◆ Directions for this task
Your job is to write out each record exactly, leaving none out.

◆ Data to process
-=-=-

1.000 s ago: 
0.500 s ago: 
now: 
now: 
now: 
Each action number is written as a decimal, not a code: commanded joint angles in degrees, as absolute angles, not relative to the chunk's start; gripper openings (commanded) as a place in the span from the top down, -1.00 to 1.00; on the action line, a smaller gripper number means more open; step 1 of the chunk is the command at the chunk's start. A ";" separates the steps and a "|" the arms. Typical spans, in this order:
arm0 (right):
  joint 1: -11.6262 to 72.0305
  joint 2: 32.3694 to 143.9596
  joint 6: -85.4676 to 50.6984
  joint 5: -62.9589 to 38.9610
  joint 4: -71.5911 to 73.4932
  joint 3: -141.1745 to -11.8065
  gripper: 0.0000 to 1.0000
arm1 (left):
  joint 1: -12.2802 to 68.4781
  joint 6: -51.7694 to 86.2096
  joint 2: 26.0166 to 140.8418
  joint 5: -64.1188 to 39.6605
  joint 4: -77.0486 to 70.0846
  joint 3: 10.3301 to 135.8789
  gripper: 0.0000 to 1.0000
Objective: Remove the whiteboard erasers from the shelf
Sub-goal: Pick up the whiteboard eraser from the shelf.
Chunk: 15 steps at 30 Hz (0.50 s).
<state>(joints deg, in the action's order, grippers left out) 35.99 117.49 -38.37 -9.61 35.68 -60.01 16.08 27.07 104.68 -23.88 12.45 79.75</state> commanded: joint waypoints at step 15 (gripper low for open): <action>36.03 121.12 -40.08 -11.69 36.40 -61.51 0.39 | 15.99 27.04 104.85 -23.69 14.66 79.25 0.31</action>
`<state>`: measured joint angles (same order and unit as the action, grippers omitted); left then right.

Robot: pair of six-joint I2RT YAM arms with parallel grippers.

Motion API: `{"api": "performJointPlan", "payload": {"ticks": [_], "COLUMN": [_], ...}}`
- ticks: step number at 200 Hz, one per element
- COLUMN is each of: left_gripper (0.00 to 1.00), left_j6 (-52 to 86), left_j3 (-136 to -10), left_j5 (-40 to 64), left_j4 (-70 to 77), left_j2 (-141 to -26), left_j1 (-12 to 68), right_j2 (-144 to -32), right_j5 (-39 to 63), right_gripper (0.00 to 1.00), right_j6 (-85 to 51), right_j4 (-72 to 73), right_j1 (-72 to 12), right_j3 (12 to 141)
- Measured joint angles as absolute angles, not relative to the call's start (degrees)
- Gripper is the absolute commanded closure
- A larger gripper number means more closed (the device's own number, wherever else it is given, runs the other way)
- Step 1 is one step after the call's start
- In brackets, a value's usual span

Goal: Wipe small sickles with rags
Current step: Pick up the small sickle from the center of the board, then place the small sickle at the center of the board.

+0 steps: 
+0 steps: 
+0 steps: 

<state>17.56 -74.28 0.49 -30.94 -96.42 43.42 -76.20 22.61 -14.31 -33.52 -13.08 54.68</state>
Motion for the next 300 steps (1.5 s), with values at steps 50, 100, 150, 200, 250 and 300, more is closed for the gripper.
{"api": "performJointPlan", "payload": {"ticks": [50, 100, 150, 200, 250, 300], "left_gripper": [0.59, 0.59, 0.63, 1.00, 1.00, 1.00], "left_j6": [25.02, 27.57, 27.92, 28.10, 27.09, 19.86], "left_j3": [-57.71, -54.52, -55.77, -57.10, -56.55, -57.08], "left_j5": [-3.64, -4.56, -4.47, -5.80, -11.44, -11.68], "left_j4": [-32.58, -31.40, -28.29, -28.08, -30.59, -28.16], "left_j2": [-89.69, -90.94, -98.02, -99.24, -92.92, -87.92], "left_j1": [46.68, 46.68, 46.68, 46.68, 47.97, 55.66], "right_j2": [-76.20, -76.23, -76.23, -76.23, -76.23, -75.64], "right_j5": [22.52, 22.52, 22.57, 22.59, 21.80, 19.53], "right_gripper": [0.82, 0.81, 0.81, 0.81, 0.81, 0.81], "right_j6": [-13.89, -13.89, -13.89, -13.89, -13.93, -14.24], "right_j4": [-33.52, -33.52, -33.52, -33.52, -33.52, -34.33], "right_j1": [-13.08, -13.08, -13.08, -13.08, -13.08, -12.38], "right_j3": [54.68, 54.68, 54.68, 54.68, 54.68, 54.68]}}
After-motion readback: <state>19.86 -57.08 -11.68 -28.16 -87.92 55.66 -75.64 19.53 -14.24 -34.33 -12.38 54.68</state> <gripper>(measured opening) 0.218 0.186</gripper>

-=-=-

◆ Exercise solution
1.000 s ago: 
0.500 s ago: 
now: 
now: 
now: 
Each action number is written as a decimal, not a code: commanded joint angles in degrees, as absolute angles, not relative to the chunk's start; gripper openings (commanded) as a place in the span from the top down, -1.00 to 1.00; on the action line, a smaller gripper number means more open; step 1 of the chunk is the command at the chunk's start. A ";" separates the steps and a "|" the arms. Typical spans, in this order:
arm0 (right):
  joint 1: -11.6262 to 72.0305
  joint 2: 32.3694 to 143.9596
  joint 6: -85.4676 to 50.6984
  joint 5: -62.9589 to 38.9610
  joint 4: -71.5911 to 73.4932
  joint 3: -141.1745 to -11.8065
  gripper: 0.0000 to 1.0000
arm1 (left):
  joint 1: -12.2802 to 68.4781
  joint 6: -51.7694 to 86.2096
  joint 2: 26.0166 to 140.8418
  joint 5: -64.1188 to 39.6605
  joint 4: -77.0486 to 70.0846
  joint 3: 10.3301 to 135.8789
  gripper: 0.0000 to 1.0000
Objective: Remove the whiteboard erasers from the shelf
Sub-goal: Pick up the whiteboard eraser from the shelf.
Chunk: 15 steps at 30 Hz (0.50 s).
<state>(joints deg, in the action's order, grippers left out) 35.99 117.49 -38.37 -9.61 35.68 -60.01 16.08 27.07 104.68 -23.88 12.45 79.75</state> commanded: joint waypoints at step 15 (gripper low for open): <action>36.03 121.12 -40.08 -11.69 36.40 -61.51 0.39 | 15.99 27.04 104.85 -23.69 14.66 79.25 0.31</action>
`<state>`: measured joint angles (same order and unit as the action, grippers omitted); left then right.

Robot: pair of six-joint I2RT YAM arms with parallel grippers.

Motion API: `{"api": "performJointPlan", "payload": {"ticks": [_], "COLUMN": [_], ...}}`
- ticks: step number at 200 Hz, one per element
- COLUMN is each of: left_gripper (0.00 to 1.00), left_j6 (-52 to 86), left_j3 (-136 to -10), left_j5 (-40 to 64), left_j4 (-70 to 77), left_j2 (-141 to -26), left_j1 (-12 to 68), right_j2 (-144 to -32), right_j5 (-39 to 63), right_gripper (0.00 to 1.00), right_j6 (-85 to 51), right_j4 (-72 to 73), right_j1 (-72 to 12), right_j3 (12 to 141)
- Measured joint angles as absolute angles, not relative to the call's start (degrees)
- Gripper is the absolute commanded closure
- A larger gripper number means more closed (the device's own number, wherever else it is given, runs the other way)
- Step 1 is one step after the call's start
- In brackets, a value's usual span

Goal: Wipe small sickles with rags
Current step: Pick up the small sickle from the center of the board, then place the small sickle at the center of the board.

+0 steps: 
+0 steps: 
+0 steps: 

<state>17.56 -74.28 0.49 -30.94 -96.42 43.42 -76.20 22.61 -14.31 -33.52 -13.08 54.68</state>
Motion for the next 300 steps (1.5 s), with values at steps 50, 100, 150, 200, 250 and 300, more is closed for the gripper.
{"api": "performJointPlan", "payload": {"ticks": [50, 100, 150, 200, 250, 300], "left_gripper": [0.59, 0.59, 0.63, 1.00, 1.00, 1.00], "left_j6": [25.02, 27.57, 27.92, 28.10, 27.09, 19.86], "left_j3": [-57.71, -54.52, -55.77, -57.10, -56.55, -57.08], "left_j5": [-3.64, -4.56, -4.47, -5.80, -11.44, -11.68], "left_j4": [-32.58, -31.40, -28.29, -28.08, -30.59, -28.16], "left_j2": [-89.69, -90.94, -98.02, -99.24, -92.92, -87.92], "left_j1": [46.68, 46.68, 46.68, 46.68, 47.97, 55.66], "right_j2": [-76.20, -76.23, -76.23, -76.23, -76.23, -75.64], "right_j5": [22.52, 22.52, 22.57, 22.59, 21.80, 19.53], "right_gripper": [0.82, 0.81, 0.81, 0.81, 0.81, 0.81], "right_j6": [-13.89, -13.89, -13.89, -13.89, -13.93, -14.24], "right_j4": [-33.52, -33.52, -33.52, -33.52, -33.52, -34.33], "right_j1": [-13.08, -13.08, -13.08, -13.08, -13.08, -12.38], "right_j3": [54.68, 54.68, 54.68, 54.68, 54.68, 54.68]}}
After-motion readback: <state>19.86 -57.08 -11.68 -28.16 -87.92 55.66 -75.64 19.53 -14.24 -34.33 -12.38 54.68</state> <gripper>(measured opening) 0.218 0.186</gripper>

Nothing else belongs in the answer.